**TASK PROMPT**
Can you pull out each line of the data below that includes the word "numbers"?

**MATERIAL TO PROCESS**

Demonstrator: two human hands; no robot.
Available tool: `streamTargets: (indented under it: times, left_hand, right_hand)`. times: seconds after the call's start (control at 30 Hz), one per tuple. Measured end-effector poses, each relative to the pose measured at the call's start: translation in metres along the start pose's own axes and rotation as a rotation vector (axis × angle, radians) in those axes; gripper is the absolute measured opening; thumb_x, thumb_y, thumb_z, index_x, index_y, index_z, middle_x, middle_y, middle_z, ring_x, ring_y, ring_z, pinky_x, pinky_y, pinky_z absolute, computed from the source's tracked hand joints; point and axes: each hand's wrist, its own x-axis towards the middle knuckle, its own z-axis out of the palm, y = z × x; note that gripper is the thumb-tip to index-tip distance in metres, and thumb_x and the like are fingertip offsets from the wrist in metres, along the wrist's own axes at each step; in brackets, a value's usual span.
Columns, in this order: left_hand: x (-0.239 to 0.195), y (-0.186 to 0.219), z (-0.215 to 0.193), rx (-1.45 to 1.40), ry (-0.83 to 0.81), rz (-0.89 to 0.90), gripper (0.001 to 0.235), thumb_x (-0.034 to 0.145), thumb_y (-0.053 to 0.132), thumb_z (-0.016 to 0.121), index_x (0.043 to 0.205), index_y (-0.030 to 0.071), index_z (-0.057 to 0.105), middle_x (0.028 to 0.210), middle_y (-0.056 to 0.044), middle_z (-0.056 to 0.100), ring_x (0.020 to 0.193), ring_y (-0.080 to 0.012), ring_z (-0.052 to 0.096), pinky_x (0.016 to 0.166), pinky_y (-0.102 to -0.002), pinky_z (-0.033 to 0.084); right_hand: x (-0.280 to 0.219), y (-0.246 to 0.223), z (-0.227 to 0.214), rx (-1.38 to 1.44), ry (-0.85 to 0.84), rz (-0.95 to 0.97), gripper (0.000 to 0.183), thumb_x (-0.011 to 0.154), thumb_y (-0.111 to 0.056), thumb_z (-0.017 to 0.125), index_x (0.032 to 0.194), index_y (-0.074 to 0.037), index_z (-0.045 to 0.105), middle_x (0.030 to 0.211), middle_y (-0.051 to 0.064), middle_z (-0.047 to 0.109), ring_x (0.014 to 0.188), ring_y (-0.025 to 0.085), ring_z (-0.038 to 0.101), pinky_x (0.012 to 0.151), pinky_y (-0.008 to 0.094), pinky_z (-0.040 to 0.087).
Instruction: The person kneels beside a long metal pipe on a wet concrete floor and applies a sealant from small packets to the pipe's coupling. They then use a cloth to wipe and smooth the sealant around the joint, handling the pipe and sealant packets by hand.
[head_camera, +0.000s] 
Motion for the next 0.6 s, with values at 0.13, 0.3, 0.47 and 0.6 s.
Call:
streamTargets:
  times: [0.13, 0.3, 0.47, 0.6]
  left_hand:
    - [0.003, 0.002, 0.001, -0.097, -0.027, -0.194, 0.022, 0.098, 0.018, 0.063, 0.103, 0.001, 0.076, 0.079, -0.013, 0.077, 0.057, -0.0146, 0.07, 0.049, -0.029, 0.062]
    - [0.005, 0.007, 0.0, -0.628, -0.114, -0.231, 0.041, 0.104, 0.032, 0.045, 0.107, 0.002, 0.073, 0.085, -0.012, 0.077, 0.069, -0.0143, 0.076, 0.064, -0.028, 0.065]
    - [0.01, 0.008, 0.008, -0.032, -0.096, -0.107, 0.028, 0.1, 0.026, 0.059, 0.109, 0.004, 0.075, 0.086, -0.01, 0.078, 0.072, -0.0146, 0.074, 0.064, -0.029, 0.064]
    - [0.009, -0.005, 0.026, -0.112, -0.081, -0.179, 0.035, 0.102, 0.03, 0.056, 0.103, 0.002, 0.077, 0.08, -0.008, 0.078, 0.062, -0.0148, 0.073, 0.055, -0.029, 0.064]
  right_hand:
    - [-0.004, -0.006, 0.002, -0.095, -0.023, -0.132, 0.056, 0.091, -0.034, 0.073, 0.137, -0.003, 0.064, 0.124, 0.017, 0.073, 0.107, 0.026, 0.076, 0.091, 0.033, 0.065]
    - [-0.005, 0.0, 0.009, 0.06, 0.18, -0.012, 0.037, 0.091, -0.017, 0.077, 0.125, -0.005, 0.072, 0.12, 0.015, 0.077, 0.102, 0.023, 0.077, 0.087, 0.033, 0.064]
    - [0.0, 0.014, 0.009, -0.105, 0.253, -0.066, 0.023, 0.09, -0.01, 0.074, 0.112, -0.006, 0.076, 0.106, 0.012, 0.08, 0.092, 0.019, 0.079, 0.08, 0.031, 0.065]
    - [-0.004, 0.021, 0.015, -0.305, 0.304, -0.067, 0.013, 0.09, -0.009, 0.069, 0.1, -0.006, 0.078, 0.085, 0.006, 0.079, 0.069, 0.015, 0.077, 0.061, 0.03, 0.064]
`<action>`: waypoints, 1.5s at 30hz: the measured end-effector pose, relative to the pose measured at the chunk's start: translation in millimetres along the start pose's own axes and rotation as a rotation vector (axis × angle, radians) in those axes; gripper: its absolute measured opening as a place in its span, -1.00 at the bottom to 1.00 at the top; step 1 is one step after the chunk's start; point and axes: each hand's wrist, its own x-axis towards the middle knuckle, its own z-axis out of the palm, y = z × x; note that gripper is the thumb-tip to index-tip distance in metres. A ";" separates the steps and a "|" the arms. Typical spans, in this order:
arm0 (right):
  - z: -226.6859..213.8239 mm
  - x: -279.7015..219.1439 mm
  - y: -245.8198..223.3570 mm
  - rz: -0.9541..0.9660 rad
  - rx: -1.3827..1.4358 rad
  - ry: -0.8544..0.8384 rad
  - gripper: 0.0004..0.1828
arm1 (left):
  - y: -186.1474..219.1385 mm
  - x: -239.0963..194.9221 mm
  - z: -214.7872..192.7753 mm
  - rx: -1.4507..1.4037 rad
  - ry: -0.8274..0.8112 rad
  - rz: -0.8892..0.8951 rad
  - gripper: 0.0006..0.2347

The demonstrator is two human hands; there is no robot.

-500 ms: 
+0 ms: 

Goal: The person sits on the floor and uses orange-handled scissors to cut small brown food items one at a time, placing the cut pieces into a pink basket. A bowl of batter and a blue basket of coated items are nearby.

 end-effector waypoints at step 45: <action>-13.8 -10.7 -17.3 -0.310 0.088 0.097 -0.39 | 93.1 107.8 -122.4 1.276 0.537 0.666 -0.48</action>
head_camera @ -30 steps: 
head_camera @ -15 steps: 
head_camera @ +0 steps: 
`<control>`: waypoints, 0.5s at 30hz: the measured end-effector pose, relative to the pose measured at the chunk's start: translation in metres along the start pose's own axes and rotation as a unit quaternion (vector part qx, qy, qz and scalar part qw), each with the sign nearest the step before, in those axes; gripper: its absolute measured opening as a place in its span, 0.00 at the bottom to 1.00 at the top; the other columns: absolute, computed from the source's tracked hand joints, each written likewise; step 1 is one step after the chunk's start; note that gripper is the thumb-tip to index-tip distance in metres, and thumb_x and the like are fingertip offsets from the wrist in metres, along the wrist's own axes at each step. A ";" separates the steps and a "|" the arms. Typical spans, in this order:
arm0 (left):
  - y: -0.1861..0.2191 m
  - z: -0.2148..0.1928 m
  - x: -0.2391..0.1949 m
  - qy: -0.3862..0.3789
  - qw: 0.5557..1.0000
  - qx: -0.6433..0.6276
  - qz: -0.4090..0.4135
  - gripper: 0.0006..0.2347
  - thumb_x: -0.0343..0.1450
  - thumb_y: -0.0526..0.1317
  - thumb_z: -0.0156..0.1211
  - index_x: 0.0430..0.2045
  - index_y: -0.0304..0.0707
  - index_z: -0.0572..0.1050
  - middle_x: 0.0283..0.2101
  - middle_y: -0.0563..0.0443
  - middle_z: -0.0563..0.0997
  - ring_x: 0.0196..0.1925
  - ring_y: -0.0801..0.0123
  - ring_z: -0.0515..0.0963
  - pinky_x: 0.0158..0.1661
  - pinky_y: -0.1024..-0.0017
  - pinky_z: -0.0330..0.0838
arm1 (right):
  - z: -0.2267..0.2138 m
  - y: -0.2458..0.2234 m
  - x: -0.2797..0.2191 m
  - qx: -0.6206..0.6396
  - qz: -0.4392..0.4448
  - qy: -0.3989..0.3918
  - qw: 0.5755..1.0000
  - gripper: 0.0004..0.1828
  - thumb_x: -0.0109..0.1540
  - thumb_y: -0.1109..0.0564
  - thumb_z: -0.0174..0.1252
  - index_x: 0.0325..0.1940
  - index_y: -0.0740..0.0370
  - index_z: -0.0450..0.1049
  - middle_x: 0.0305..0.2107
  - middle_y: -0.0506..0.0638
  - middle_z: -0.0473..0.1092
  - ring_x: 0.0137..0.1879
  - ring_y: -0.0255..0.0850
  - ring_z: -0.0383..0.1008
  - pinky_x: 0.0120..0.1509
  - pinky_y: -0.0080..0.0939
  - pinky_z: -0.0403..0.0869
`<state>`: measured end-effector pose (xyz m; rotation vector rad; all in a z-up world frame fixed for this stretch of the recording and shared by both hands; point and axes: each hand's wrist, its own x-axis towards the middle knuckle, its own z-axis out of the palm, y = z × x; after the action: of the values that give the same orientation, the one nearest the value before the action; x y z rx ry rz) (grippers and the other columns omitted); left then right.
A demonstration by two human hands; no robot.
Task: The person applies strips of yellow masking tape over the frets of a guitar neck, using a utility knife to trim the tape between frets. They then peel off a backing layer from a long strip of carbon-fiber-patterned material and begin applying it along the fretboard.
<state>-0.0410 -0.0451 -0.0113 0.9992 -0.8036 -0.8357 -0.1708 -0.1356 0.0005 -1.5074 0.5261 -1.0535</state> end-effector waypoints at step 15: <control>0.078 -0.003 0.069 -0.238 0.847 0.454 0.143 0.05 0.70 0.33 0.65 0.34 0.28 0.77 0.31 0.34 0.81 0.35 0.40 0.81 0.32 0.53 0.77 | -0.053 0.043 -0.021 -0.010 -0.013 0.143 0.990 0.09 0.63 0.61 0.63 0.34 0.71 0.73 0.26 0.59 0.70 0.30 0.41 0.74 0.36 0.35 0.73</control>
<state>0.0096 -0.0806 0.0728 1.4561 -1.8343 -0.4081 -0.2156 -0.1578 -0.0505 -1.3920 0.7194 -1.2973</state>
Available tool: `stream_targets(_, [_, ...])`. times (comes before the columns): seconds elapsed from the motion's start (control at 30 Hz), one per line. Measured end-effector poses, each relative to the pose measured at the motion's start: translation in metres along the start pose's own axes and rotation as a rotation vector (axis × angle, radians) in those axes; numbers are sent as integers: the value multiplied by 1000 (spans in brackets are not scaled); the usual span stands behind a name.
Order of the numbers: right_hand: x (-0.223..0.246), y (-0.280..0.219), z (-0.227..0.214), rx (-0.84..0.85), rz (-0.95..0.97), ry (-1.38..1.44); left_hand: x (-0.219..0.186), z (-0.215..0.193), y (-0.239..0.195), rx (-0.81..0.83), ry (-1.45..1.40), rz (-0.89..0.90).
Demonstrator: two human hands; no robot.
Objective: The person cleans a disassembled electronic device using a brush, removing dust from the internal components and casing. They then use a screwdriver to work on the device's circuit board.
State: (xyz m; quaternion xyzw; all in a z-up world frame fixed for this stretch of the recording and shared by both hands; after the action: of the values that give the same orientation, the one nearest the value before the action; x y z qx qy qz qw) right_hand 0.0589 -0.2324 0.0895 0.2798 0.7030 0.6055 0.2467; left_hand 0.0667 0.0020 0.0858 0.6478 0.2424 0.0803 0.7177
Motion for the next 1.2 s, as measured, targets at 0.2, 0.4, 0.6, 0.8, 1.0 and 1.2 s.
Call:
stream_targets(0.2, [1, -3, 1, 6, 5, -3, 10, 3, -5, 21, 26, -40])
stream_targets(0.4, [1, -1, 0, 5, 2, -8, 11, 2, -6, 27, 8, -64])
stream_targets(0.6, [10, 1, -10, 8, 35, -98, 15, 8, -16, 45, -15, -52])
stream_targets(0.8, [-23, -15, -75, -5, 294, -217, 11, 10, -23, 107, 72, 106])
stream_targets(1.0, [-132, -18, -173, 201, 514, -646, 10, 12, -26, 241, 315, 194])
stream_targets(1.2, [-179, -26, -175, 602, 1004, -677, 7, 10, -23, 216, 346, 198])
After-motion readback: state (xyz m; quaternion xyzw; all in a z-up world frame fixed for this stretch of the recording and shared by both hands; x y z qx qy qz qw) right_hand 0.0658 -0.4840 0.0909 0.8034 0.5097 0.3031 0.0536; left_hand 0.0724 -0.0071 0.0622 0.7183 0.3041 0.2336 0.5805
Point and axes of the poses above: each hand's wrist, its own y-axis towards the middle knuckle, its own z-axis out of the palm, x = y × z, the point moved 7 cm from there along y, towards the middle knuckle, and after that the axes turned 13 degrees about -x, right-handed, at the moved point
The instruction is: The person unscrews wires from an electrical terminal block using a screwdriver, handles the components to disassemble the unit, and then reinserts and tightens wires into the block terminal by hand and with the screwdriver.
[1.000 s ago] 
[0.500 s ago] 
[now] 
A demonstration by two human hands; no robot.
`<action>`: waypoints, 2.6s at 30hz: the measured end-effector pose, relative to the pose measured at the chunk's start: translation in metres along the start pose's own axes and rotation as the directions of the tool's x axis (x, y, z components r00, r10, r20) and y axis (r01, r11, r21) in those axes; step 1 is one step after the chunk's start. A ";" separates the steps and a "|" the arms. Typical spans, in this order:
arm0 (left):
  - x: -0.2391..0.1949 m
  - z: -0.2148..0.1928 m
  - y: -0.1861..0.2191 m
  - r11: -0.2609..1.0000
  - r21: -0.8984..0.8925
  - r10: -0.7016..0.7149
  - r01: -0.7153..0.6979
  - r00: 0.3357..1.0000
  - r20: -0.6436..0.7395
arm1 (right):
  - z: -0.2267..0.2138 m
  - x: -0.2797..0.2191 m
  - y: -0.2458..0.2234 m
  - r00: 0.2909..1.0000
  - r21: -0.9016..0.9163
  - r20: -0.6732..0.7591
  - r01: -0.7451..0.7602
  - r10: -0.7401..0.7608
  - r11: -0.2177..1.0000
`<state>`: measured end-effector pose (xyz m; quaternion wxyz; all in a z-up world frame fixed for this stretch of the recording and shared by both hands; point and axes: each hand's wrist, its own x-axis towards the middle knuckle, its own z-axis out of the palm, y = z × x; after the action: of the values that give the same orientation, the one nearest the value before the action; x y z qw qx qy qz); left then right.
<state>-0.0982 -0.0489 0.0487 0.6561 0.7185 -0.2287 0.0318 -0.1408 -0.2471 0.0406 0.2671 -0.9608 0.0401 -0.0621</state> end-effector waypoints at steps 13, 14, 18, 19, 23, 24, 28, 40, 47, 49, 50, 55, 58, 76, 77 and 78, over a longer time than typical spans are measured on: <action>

**EXERCISE SOLUTION**
Available tool: `stream_targets(_, [_, ...])`. times (comes before the columns): seconds elapsed from the motion's start (control at 30 Hz), one per line. Measured end-effector poses, each relative to the pose measured at the motion's start: translation in metres along the start pose's own axes and rotation as a rotation vector (axis × angle, radians) in those axes; numbers are sent as integers: the value multiplied by 1000 (spans in brackets are not scaled); the usual span stands behind a name.
Order of the numbers: right_hand: x (-0.223..0.246), y (-0.280..0.219), z (-0.227..0.214), rx (-0.84..0.85), rz (-0.95..0.97), ry (-1.38..1.44); left_hand: x (-0.219..0.186), z (-0.215..0.193), y (-0.239..0.195), rx (-0.81..0.83), ry (-1.45..1.40), rz (-0.89..0.90).

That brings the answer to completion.